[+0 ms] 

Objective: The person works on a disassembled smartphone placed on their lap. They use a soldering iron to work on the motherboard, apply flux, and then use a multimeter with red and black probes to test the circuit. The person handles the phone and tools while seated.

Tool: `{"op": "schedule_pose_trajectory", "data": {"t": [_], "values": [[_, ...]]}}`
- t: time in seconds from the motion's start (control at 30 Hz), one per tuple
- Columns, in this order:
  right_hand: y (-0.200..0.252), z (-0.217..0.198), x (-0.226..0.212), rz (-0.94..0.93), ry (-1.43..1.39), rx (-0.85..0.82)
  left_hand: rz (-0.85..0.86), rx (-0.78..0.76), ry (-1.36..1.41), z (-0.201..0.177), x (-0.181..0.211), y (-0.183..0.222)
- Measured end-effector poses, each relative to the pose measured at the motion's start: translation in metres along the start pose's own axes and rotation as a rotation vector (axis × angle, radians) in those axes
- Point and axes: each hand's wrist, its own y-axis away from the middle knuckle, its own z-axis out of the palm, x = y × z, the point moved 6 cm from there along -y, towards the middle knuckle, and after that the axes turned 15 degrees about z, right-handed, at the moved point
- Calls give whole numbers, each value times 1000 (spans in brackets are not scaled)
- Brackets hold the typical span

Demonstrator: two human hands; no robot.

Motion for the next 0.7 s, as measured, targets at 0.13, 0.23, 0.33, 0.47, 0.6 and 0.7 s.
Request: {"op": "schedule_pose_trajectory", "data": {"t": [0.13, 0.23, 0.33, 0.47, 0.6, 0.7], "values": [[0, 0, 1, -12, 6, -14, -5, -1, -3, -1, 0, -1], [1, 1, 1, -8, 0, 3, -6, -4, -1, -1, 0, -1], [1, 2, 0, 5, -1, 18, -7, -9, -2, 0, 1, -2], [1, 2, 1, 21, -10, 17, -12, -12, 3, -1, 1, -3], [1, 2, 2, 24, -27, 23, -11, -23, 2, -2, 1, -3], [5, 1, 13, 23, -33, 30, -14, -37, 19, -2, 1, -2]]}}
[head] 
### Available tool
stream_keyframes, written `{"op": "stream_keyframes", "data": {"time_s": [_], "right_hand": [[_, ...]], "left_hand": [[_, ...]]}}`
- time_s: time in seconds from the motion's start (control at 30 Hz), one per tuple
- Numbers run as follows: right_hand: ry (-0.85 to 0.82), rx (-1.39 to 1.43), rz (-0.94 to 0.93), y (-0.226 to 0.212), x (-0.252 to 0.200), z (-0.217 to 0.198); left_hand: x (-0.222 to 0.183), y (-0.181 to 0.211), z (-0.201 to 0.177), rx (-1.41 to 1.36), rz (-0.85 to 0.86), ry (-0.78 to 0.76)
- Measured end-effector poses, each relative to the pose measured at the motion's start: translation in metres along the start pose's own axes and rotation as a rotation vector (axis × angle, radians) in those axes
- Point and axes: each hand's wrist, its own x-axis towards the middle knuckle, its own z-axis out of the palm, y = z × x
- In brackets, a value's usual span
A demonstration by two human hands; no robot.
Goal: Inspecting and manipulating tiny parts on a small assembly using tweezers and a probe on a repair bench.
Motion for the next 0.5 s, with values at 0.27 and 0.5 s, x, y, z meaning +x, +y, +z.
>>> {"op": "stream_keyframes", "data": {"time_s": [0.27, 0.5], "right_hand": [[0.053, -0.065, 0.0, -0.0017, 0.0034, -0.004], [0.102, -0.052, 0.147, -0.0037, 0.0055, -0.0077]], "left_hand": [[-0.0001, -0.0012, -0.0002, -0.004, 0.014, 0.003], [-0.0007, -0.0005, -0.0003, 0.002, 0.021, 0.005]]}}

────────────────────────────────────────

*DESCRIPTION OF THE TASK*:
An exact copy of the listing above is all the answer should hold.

*RESULT OF THIS EXERCISE*:
[+0 ms] 

Objective: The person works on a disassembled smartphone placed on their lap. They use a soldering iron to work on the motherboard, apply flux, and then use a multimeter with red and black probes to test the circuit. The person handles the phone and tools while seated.

Tool: `{"op": "schedule_pose_trajectory", "data": {"t": [_], "values": [[_, ...]]}}`
- t: time in seconds from the motion's start (control at 30 Hz), one per tuple
- Columns, in this order:
  right_hand: y (-0.200..0.252), z (-0.217..0.198), x (-0.226..0.212), rz (-0.94..0.93), ry (-1.43..1.39), rx (-0.85..0.82)
  left_hand: rz (-0.85..0.86), rx (-0.78..0.76), ry (-1.36..1.41), z (-0.201..0.177), x (-0.181..0.211), y (-0.183..0.222)
- Measured end-effector poses, each relative to the pose measured at the motion's start: translation in metres along the start pose's own axes and rotation as a rotation vector (axis × angle, radians) in those axes
- Point and axes: each hand's wrist, its own y-axis away from the middle knuckle, its own z-axis out of the palm, x = y × z, the point moved 6 cm from there along -y, towards the middle knuckle, and after that the axes turned 15 degrees about z, right-handed, at the moved point
- Calls give whole numbers, each value times 1000 (spans in brackets are not scaled)
- Brackets hold the typical span

Demonstrator: two human hands; no robot.

Motion for the next 0.7 s, as measured, targets at 0.13, 0.23, 0.33, 0.47, 0.6 and 0.7 s.
Request: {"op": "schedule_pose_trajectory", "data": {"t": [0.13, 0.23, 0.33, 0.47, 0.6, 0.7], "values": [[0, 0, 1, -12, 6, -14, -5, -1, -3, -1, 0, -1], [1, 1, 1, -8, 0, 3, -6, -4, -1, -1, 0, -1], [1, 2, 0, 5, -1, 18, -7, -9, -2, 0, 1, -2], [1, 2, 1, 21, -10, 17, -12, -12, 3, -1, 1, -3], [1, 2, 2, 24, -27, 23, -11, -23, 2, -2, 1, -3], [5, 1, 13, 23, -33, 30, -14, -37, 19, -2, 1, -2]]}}
[head] 
### Available tool
stream_keyframes, written `{"op": "stream_keyframes", "data": {"time_s": [_], "right_hand": [[_, ...]], "left_hand": [[_, ...]]}}`
- time_s: time in seconds from the motion's start (control at 30 Hz), one per tuple
- Numbers run as follows: right_hand: ry (-0.85 to 0.82), rx (-1.39 to 1.43), rz (-0.94 to 0.93), y (-0.226 to 0.212), x (-0.252 to 0.200), z (-0.217 to 0.198); left_hand: x (-0.222 to 0.183), y (-0.181 to 0.211), z (-0.201 to 0.177), rx (-1.41 to 1.36), rz (-0.85 to 0.86), ry (-0.78 to 0.76)
- Measured end-effector poses, each relative to the pose measured at the motion's start: translation in metres along the start pose's own axes and rotation as a rotation vector (axis × angle, radians) in those axes
- Point and axes: each hand's wrist, its own x-axis towards the middle knuckle, its own z-axis out of the palm, y = z × x
- In brackets, a value's usual span
A demonstration by two human hands; no robot.
Goal: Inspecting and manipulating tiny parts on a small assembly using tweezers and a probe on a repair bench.
Motion for the next 0.5 s, with values at 0.27 and 0.5 s, x, y, z meaning +x, +y, +z.
>>> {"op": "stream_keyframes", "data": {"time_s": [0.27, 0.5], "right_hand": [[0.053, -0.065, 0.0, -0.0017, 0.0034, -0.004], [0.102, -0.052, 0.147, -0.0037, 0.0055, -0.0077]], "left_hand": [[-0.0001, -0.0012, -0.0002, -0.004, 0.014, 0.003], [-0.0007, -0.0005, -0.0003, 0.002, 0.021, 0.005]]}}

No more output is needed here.